For our American Dream issue, photographer Plamen Petkov and makeup artist and all-around creative powerhouse James Kaliardos teamed us to give us this breathtaking fashion story. In the following introduction, Kaliardos reveals the inspiration behind "American Beauty." 

When I was growing up outside of Detroit, my mother would borrow magazines from our public library that were filled with women of all ages and all colors. This became my early fashion and beauty training. I'd rip pages from Vogue, Bazaar and W (when it was a large newspaper) and make collages on the basement walls that were filled with models, celebrities and performers with every color of skin and every kind of face.

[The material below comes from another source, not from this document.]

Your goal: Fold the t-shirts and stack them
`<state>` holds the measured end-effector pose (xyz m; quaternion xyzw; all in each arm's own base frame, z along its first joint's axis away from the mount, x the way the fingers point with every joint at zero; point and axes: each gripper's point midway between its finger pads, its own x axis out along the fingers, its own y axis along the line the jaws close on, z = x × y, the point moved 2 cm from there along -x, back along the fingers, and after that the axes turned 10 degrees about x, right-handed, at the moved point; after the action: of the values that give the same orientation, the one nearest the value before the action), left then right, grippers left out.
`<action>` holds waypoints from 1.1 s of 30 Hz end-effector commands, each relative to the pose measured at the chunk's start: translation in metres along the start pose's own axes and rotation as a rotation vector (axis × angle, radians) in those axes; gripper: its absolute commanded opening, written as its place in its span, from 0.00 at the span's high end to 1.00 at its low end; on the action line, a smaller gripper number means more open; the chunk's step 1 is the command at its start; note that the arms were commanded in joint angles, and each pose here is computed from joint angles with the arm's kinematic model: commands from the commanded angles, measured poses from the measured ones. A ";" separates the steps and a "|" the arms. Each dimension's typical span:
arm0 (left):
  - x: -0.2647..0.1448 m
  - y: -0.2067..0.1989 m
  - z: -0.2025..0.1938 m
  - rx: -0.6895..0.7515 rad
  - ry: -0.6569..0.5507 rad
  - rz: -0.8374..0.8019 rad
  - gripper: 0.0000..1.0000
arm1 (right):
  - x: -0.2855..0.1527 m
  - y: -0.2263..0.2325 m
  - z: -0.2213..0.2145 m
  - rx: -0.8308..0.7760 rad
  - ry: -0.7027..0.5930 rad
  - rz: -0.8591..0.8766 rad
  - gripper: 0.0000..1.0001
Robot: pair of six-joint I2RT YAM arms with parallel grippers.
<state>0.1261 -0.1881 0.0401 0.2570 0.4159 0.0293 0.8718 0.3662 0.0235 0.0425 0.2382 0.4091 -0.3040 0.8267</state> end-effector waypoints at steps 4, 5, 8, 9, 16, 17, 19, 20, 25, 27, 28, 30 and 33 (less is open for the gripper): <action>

That's why it's been so strange to see the fashion industry take such a big turn toward milky homogenization. It just doesn't represent what is currently out there in popular culture or the real world. I've seen designers who sell millions in China, Japan and Korea fail to include a single Asian girl in a show. When a show of 100 girls has only one black girl, it sends out a very clear and unfortunate message. African-American pop stars may sing songs for millions of fans that popularize fashion labels, and yet women of color are nowhere to be seen on those same labels' ads or catwalks or in editorials. Diverse women sell music, movies and TV shows; they report the news and get voted into office. So why is the appearance of a woman like Serena Williams on the cover of Vogue (incredible on so many levels) so rare?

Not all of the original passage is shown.